En outre, l’employeur qui serait compétent pour gérer la répartition du temps de travail des psychologues, ne le serait-il pas également pour accorder le temps DIRES aux psychologues, comme il le faisait par le passé avant l’application de l’avenant 265-cadre du 21 avril 1999? De fait, l’employeur peut légitimement et légalement accorder aux psychologues, un temps de documentation personnel, aucune loi ni décret ni circulaire ne le lui interdisant, surtout pas l’avenant 265-cadre ou l’accord cadre du 12 mars 1999!

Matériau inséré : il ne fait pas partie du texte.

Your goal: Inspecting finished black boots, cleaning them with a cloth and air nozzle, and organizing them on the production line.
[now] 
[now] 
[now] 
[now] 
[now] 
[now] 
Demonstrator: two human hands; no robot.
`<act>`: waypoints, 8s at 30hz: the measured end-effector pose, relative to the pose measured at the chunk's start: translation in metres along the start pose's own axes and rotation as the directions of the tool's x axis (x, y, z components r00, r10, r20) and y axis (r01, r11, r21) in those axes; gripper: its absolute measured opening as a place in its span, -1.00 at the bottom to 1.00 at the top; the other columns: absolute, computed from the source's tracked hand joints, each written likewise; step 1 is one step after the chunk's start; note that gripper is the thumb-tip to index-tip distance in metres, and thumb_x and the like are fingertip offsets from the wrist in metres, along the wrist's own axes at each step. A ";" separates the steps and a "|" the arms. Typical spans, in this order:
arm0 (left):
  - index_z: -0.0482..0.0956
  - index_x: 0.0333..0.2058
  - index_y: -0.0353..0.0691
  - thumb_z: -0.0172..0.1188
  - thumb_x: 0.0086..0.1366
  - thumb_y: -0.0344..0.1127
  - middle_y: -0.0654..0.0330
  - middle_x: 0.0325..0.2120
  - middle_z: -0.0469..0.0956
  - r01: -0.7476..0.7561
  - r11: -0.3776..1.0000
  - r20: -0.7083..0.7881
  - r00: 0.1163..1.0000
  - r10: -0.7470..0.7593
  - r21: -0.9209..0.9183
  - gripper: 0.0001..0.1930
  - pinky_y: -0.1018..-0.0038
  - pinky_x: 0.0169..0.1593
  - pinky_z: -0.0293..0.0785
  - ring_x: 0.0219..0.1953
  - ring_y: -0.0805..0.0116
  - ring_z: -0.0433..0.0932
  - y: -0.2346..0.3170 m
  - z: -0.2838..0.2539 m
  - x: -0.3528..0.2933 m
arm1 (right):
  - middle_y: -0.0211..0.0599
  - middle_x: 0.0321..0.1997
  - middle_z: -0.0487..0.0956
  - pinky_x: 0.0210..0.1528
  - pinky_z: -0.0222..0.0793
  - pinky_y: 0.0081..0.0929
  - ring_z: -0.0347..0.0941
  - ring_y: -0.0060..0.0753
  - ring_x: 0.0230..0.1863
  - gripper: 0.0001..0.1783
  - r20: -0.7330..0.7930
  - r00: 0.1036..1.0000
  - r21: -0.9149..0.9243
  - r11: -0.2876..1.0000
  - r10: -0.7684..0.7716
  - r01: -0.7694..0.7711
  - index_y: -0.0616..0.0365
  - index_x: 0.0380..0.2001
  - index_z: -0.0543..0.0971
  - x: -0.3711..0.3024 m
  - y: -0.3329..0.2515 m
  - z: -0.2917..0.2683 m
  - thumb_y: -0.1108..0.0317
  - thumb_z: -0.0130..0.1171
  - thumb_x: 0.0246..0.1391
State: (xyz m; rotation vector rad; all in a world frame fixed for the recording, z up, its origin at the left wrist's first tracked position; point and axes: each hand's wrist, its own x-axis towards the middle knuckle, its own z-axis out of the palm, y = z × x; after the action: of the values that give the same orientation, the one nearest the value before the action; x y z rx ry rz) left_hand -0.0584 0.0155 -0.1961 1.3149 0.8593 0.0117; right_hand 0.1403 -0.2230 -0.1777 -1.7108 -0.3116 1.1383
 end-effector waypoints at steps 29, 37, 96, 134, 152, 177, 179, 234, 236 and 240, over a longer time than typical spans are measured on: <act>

Pour conclure, le SNP et le secteur des Conventions Collectives, on besoin de la cohésion, de la solidarité et de la détermination de tous pour défendre au mieux notre profession malmenée.
Enfin, à l’issue de ce jugement et dans la perspective de l’Appel, il nous paraît urgent de remettre en chantier, le projet d’avenant spécifique au personnel psychologique, prévoyant un temps personnel de documentation comme cela a été tenté en vain à plusieurs reprises, en particulier par le SGEIH-CFTC que nous remercions vivement de son soutien constant depuis de longues années.
Danielle MERCIER-COUDERC
Responsable bénévole de la Convention Collective 66 au SNP
le 27 juillet 2006
NB : Le jugement de la Cour d’Appel dont nous attendons la date avec impatience, sera déterminant pour les psychologues. Plus qu’une simple clarification des séquences de travail et plus que la reconnaissance d’un temps personnel de documentation, c’est la fonction même de notre profession et le sens de notre mission qui en seront orientés.
Les psychologues doivent résister encore dans l’attente de ce jugement essentiel, pour ne pas abandonner aux employeurs, ce temps de travail conventionnel, indispensable à la qualité de leurs interventions psychologiques au sein des établissements ou des services qui les emploient.